In 1997, PS was again the most dominant party and took over governance. This new success is attributed to high level of internal unity within the party and the fact that the party secured new allies; the Greens and Gauche Socialiste. As a prime minister, Jospin instituted state-led policies and a moderate governance system that was quite different from the conventional socialist rhetoric. The Communists were getting weaker and PS used its strength to formalize its preference for a capitalist economy and improve the relationship between the government and the market. “Their most distinctive solution to persistent unemployment was a statutory 35-hour working week which was quite unpopular with most workers.

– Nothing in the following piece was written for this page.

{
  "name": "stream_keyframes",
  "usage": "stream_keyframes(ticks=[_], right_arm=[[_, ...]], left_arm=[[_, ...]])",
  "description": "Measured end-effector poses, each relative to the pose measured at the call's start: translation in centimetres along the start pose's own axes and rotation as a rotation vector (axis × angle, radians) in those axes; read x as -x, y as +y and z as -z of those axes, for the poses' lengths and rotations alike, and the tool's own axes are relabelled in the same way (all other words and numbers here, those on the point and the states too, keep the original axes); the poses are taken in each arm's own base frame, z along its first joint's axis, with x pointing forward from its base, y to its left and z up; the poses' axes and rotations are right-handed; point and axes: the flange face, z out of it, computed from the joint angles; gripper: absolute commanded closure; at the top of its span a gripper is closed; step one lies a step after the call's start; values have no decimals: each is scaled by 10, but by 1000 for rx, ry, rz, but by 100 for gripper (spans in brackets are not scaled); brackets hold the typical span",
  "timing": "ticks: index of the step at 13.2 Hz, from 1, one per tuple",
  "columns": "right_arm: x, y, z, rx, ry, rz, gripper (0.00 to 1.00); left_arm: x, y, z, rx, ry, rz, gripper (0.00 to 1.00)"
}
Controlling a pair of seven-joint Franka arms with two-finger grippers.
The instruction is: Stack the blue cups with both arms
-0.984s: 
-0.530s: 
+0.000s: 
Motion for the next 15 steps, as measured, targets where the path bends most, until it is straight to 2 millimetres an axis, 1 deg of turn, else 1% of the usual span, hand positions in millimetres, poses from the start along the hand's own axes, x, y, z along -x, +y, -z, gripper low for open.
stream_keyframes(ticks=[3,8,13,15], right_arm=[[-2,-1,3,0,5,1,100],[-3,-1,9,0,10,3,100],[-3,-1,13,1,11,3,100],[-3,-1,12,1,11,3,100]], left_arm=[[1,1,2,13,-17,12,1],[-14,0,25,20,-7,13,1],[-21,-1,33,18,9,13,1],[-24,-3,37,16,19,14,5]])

However, despite some modest economic recovery, Jospin lacked the fire and drive to make substantial inroads into the jobless figures,” (Pilbeam, 2007).
Segolène emerged the members’ favorite following a landslide win that pit her against IMF icon, Strauss Kahn. According to Pilbeam, (2007), “Royal secured 60.6% as against 20.8 % for Strauss-Kahn (Finance Minister under Jospin and avowedly Social-Democrat) and 18.5% for Fabius (a prime minister under Mitterand).” In the history of the PS, no other presidential hopeful had received such a strong endorsement.
There are many challenges that the modern Socialist party brings in politics of France. Ms. Royal tackled ecological issues by borrowing from the theories Radicals and Socialists of the 19th and 20th centuries. Through her leadership, the PS brought about economic reforms like giving autonomy to non-governmental organizations to make their own decisions on issues affecting them. In addition, the PS withdrew imposition of centralized directive for the organizations. Another change in the leadership structure of the party is that she brought certain level of party independence to avoid disillusionment from other parties in the left wing. In the recent time, the PS through their leader Segolène came with a proposal for a Sixth Republic that would relinquish power to the National Assembly as a check against molding a monarchial presidency.
The party did not want to repeat the weakness of the Mitterrand’s presidency. There was an anticipated run to the Socialist party nominations given the opposition of Segolène’s leadership from the men in grey suit; Strauss Kahn and Fabius within the ranks of the Socialist party. The diversity of their ideals played a major role in the PS preliminaries. Following the parties primaries, Mr. Francois Hollande is the recent party leader although his leadership skills are yet to undergo significant test.
The Socialist party has high chances of winning the election given that latest opinion poll shows that were elections held today, either Ms. Aubry or Mr. Hollande would beat Mr. Sarkozy, Clark, 2011). Another chance of a Socialist win is Mr. Sarkozy’s undedicated focus to the budget of France and the souring administrative deficits in the government coffers at a time of serious economic challenges in the Western nations.